Ms Jarrett, who became a senior advisor to US President Barack Obama, revealed in her book her encounter with a young Michelle.
She wrote in ‘Finding My Voice: My Journey to the West Wing and the Path Forward’ how a resume came across her desk from Michelle Robinson, who was 26 at the time and already engaged to Barack.
The successful interview at the Mayor’s office sparked a decade-long working relationship that would take all three to the White House and beyond.
Ms Jarrett outlined how she reviewed lots of resumes, so if one stood out to her, it’s already a good sign.

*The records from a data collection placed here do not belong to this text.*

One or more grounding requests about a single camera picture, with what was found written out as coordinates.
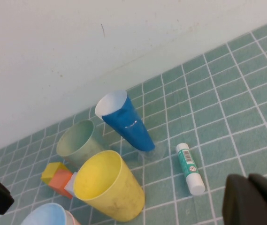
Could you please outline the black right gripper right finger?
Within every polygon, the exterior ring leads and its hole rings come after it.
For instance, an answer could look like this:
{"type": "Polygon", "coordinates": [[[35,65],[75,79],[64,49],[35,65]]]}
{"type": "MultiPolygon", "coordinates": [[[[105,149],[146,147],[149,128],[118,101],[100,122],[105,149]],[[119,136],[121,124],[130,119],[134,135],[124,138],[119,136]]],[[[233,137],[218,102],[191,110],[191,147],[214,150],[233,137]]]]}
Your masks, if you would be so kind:
{"type": "Polygon", "coordinates": [[[267,225],[267,178],[228,175],[222,217],[225,225],[267,225]]]}

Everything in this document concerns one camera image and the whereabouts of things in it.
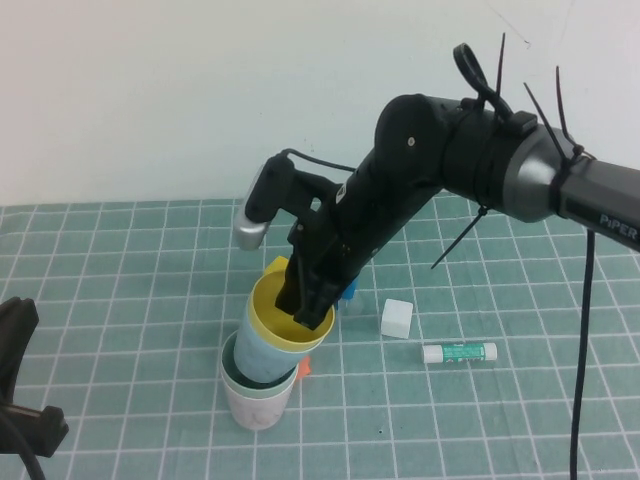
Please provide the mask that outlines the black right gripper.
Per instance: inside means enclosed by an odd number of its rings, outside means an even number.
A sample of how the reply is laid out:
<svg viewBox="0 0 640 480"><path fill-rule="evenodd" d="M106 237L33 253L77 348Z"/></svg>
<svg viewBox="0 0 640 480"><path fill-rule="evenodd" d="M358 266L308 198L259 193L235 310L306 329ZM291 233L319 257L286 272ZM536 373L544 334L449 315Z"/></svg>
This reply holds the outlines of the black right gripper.
<svg viewBox="0 0 640 480"><path fill-rule="evenodd" d="M367 157L342 184L291 167L293 254L275 306L316 330L362 267L430 199L428 157Z"/></svg>

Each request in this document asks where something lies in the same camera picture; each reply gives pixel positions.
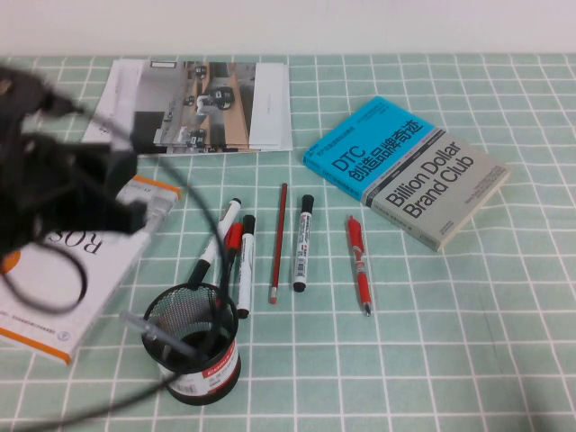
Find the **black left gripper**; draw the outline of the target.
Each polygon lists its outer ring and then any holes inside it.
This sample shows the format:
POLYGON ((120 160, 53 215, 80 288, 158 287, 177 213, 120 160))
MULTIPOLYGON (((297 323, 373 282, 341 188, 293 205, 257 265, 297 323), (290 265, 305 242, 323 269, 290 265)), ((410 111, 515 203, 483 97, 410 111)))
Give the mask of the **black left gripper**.
POLYGON ((22 242, 57 230, 132 235, 146 226, 147 203, 120 202, 124 152, 108 144, 64 144, 22 135, 22 242))

Writing in her book Ms Jarrett described her first meeting of Michelle: “I called Michelle in for an interview, and when she walked into my office, I was immediately struck not just by her appearance—tall, strikingly beautiful, simply dressed, with her hair pulled back and barely a hint of makeup—but also by her composed demeanour.
“She had a firm handshake, made direct eye contact, and exuded a confidence that I had rarely seen in anyone so young.”
The author described how Michelle let her resume speak for her and instead told Ms Jarrett about her background growing up in a working-class neighbourhood on the south-side of Chicago.
Michelle also told her interviewer about her father and his work as a “blue-collar worker with the city’s water department”.
Ms Jarrett added: “As she described his involvement as a precinct captain in ward politics and his love for this city, it was clear the loss of her father a few months earlier was still fresh and painful.”
Michelle and Ms Jarrett also shared experiences about the “drudgery of law firm life”.